■ **WHAT THE TASK ASKS**:
Write out the whole listing exactly as it stands.
════
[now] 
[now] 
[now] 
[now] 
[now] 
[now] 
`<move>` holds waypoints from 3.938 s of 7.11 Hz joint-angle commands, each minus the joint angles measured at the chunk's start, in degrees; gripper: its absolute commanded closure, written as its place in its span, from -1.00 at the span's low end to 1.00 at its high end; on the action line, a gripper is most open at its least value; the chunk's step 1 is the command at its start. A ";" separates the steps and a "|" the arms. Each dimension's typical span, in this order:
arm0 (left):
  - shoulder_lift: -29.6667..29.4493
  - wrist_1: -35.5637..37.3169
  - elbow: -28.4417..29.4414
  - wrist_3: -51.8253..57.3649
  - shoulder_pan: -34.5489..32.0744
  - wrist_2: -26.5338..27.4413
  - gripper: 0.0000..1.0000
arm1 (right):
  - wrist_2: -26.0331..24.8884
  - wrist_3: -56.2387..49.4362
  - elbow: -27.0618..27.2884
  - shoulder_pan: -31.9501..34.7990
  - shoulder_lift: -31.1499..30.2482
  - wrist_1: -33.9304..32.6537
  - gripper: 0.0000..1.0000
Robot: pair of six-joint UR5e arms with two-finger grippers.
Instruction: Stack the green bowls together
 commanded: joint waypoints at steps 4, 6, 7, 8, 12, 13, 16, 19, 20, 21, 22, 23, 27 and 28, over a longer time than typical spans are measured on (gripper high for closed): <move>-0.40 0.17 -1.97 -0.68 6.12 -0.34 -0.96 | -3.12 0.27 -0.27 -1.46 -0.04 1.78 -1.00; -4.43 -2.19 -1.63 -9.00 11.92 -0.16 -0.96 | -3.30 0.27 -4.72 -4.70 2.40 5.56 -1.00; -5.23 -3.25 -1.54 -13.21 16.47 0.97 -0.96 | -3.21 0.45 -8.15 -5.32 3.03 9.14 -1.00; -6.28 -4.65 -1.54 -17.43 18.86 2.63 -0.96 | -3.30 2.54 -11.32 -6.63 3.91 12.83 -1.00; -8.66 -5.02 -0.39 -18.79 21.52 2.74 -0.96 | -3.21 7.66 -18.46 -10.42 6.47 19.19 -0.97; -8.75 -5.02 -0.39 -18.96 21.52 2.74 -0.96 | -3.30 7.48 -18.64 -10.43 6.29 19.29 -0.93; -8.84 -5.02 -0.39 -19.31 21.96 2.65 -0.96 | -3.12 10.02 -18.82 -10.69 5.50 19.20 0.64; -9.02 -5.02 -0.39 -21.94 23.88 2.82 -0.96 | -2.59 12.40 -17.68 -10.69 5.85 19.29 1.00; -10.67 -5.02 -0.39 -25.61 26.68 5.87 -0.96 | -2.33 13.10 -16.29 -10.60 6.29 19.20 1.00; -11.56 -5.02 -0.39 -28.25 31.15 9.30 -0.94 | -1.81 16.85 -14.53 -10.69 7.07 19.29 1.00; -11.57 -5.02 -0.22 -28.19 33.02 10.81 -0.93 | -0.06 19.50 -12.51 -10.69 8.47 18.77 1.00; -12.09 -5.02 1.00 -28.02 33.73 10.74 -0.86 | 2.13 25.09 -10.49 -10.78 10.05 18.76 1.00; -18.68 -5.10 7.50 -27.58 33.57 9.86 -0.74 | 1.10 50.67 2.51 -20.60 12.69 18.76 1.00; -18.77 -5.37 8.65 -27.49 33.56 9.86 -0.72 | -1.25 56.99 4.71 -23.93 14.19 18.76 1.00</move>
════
■ **WRITTEN SOLUTION**:
[now] 
[now] 
[now] 
[now] 
[now] 
[now] 
`<move>` holds waypoints from 3.938 s of 7.11 Hz joint-angle commands, each minus the joint angles measured at the chunk's start, in degrees; gripper: its absolute commanded closure, written as its place in its span, from -1.00 at the span's low end to 1.00 at its high end; on the action line, a gripper is most open at its least value; the chunk's step 1 is the command at its start. A ";" separates the steps and a "|" the arms. Each dimension's typical span, in this order:
arm0 (left):
  - shoulder_lift: -29.6667..29.4493
  - wrist_1: -35.5637..37.3169
  - elbow: -28.4417..29.4414
  - wrist_3: -51.8253..57.3649
  - shoulder_pan: -34.5489..32.0744
  - wrist_2: -26.5338..27.4413
  - gripper: 0.0000..1.0000
arm1 (right):
  - wrist_2: -26.0331..24.8884
  - wrist_3: -56.2387..49.4362
  - elbow: -27.0618..27.2884
  - shoulder_pan: -31.9501..34.7990
  - shoulder_lift: -31.1499..30.2482
  - wrist_1: -33.9304..32.6537
  - gripper: 0.0000..1.0000
Robot: pair of six-joint UR5e arms with two-finger grippers.
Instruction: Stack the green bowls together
 commanded: joint waypoints at steps 4, 6, 7, 8, 12, 13, 16, 19, 20, 21, 22, 23, 27 and 28, over a longer time than typical spans are measured on (gripper high for closed): <move>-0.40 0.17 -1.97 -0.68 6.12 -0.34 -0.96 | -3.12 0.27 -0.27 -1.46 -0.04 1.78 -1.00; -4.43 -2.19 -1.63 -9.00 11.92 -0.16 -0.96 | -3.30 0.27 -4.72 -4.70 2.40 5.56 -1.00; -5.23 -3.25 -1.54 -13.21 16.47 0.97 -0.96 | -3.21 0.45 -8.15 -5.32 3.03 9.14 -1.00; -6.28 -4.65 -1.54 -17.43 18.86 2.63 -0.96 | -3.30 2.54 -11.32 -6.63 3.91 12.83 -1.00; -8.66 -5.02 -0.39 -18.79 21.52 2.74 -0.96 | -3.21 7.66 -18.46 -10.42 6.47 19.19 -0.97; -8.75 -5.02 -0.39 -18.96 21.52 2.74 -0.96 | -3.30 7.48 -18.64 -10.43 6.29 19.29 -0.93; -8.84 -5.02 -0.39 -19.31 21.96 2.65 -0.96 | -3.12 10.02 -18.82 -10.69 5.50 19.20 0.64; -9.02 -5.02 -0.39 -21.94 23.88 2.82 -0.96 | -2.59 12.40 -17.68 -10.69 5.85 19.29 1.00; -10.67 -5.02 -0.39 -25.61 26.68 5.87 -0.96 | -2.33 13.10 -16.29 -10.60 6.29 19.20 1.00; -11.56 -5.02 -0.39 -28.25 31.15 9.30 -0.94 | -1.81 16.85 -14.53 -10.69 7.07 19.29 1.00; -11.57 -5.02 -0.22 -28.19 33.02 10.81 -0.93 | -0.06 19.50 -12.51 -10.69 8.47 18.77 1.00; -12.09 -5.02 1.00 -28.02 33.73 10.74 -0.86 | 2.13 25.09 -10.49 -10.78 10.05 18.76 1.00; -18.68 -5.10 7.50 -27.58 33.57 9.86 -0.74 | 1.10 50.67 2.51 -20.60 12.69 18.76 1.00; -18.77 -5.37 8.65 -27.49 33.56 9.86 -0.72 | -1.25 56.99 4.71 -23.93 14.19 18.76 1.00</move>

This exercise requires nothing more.